Some of the more sobering statistics they discuss are how 90% of companies polled have experienced a loss of a sensitive or confidential document in the last 12 months. Or that 37% of employees have used cloud services like Dropbox to transfer confidential documents without obtaining consent from their employers. And the worst part was that only 32% of organizations polled actually took any steps to ensure employees knew how to share confidential information securely. 

At an average of $200 per customer record breached, this is not inconsequential for large breaches, but I think the bigger problem is having to face your customers or clients and tell them that you screwed up. It’s hard to recover from a tarnished reputation.

What are things you can do?
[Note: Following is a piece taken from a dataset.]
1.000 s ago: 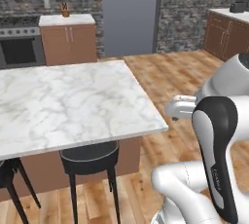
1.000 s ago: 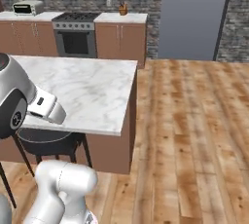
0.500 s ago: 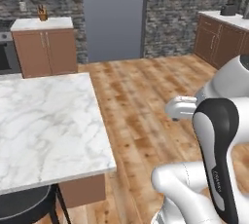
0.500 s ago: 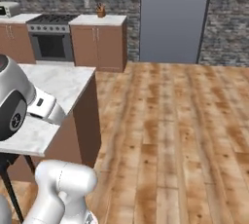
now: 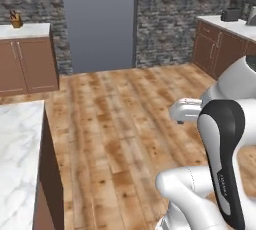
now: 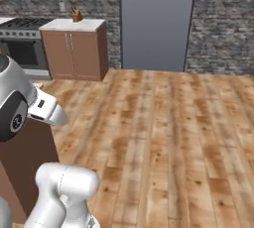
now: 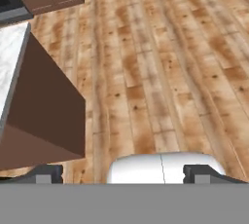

Well, here are a few steps you can take:

  1. Perform an assessment of the type of information your employees need to share – what kind of files and data – how sensitive is it? What would happen if that information somehow got into the hands of someone else?
  2. Look at your IT infrastructure and see what you have available. Common tools are email, FTP, and of course you can always overnight a USB stick, hard drive, or even printed documents. None of these methods is secure – you need to look at solutions that can encrypt as well as track the information as it makes its way to the ultimate recipient. Understand the limitiations of your existing document and message delivery systems.
  3. Set firm corporate policies on what information is considered confidential and how it should be protected. I think this is very often overlooked and can certainly cause an unwanted breach through lack of knowledge.
  4. Invest in tools and solutions that help you lock down your information. This spans several areas of your IT infrastructure, and runs from firewalls, anti-virus/malware protection, data loss prevention (DLP), and secure file trasfer.
  5. Make sure whatever solution you buy is easy to use for your end users – an overly complex solution can drive people back to using the unsecure sharing tools that can cause you grief.